Inelastic supply

Supply is price inelastic if a change in price causes a smaller percentage change in supply.
(PES of less than one)

Example of inelastic supply

Price of rents falls by 20%; Q.Supply declines by 1%. PES = 0.05


Diagram of inelastic supply


In this case, an increase in price from £30 to £40 has led to an increase in quantity supplied from 15 to 16.

  • % change in price = 10/30 = 33.3%
  • % change in supply = 1/15 = 6.66%
  • Therefore price elasticity of supply (PES) = 6.6/33.3 = 0.2

With a PES of 0.2, it is inelastic because PES is less than one.

Example 2


Supply curve on right – perfectly inelastic

Supply on left PES = 0.2 (inelastic

Perfectly inelastic supply

Perfectly inelastic supply occurs when a change in price does not affect the quantity supplied.

Factors that make supply inelastic

Usually if the price increases, the firm would like to supply more. The good becomes more profitable. However, there may be several factors which make it difficult for the firm to supply more. Therefore supply is price inelastic.

  • Firm operating close to full capacity. If a firm is operating close to full capacity, then it has limited ability to increase the supply. It may be able to get workers to do some overtime, but at some point, it will meet capital limits, and it cannot increase supply without long-term capital investment.
  • Running out of raw materials. There will come a time when we run out of raw materials – oil, natural gas. When this occurs, the supply will be inelastic because it is physically impossible to increase supply.
  • Short term. Supply will be more inelastic in the short-term. In the short-term capital is fixed. It takes time to invest and increase the size of a factory. However, in the long-term, farmers can cultivate more land or firms can increase the size of their factory and supply will become more responsive.
  • Limited factors of production. Some firms may come across labour constraints, especially if the work requires highly skilled labour. For example, the supply of extra maths lessons may be limited by the ability to employ sufficiently skilled maths teachers.
  • Low levels of stocks. If firms can stockpile goods, then they can respond to increases in demand and price. However, some goods cannot be stored, e.g. intangible services or food with short shelf-life like tomatoes and bananas.
  • Planning restrictions. Homes are often supply inelastic because in certain areas it is hard to find suitable land or get planning permission to build more houses.

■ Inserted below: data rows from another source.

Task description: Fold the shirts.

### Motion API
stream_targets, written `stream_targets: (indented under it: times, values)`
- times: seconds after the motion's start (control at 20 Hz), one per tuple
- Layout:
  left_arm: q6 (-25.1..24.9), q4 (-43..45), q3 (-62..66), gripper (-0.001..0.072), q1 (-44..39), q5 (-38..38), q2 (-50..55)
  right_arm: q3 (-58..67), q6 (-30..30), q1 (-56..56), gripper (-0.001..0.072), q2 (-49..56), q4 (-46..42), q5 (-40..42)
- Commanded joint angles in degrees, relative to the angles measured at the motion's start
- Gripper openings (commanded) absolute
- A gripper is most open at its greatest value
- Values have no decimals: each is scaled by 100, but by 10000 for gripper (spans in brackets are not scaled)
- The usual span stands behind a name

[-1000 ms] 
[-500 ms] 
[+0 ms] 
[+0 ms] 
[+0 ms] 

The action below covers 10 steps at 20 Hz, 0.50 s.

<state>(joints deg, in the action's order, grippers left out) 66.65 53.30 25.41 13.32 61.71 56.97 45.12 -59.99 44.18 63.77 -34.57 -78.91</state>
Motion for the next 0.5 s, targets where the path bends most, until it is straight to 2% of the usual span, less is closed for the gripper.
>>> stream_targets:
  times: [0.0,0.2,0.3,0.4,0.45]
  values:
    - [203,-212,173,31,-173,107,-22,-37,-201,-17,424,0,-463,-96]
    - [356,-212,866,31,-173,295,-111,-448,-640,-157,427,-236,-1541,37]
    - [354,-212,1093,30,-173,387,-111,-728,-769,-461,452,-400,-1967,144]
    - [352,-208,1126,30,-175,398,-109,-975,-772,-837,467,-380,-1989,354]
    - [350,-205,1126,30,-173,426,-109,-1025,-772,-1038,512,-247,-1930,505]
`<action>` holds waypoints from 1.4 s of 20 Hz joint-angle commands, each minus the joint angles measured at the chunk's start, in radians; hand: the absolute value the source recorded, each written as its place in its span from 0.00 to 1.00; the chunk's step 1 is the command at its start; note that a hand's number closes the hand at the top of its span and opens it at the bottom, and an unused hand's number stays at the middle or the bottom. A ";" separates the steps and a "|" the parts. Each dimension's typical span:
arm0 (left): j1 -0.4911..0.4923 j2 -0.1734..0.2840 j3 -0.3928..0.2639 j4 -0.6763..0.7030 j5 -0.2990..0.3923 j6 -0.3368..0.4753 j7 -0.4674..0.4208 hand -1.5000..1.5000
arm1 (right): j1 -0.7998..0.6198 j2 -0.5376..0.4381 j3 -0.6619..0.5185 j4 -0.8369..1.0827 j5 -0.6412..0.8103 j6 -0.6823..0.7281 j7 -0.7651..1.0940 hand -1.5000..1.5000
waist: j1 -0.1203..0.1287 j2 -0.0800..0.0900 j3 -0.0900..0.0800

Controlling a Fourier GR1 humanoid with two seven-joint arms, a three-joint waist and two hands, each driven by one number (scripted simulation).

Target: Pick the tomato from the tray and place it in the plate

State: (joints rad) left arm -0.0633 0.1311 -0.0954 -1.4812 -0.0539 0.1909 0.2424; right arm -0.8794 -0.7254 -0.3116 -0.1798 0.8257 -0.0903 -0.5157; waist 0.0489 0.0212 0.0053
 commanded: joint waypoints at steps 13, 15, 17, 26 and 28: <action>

Importance of inelastic supply

increase-house-prices-98-05 This shows the UK housing market between 1998 and 2005. House prices more than doubled because supply was price inelastic. Despite rising demand and rising prices, there was only a moderate increase in supply.

  • High prices. If supply is inelastic, it may be easier for firms to put up prices. For example, the supply of rented accommodation in London is inelastic because it is hard to find new places to build property. But, with inelastic supply and rising demand, this has pushed up the price of housing and rented accommodation.
  • Planning. Supply is usually inelastic in the short-term. Therefore, it requires forward planning by the firm to increase supply in anticipation of future demand. However, this can be difficult to do, and there is a risk that a firm invests, but the demand fails to materialise.
  • Volatile prices. In markets where supply and demand are inelastic, we are likely to see more volatile prices. This may require government intervention to stabilise prices, through a scheme, such as buffer stocks. See: Volatile prices.


14 thoughts on “Inelastic supply”

    • Because people must have a place to live, so if the price rises it doesn’t really affect the demand because people would (in theory) spend less in other goods to keep their homes. =)

      • No ! It is because the land is very limited as a resource. So, when the resources are very limited like land, then the supply is usually inelastic as they can’t simply produce more.

        • The first answer by Lala is still correct! Land is not the same as housing. Land is a production factor (input) for housing. Housing is an output which has land, capital and labor (technology) as inputs. The supply of land may be fixed and limited, but it still may not have significant effect on the supply of housing if we assumed that some sort of technology exist. For example, with advanced engineering and building technology more housing units can be produced in a fixed piece of land (such as high-rise apartment buildings). In this case, the elasticity of house prices is determined more by the demand for housing rather than the supply of the factor inputs such as land.

  1. And the supply is inelastic because landlords would prefer to rent for less than not rent at all, therefore the supply is not very affected by pricing.

    • Also, increasing housing supply much (building a neighborhood of houses or an apartment building) is a complicated and expensive process that can be quite time consuming and resource-heavy, so it’s very difficult to increase supply much in the short term.

  2. I wish you added the solutions to how government could attempt to make supply more responsive to price and demand changes and the ineffectiveness of those attempts.

  3. would insulin be in the inelastic supply category?
    Can I use it as an example for both inelastic supply and demand? If not do you have any examples of goods which have inelastic supply and demand?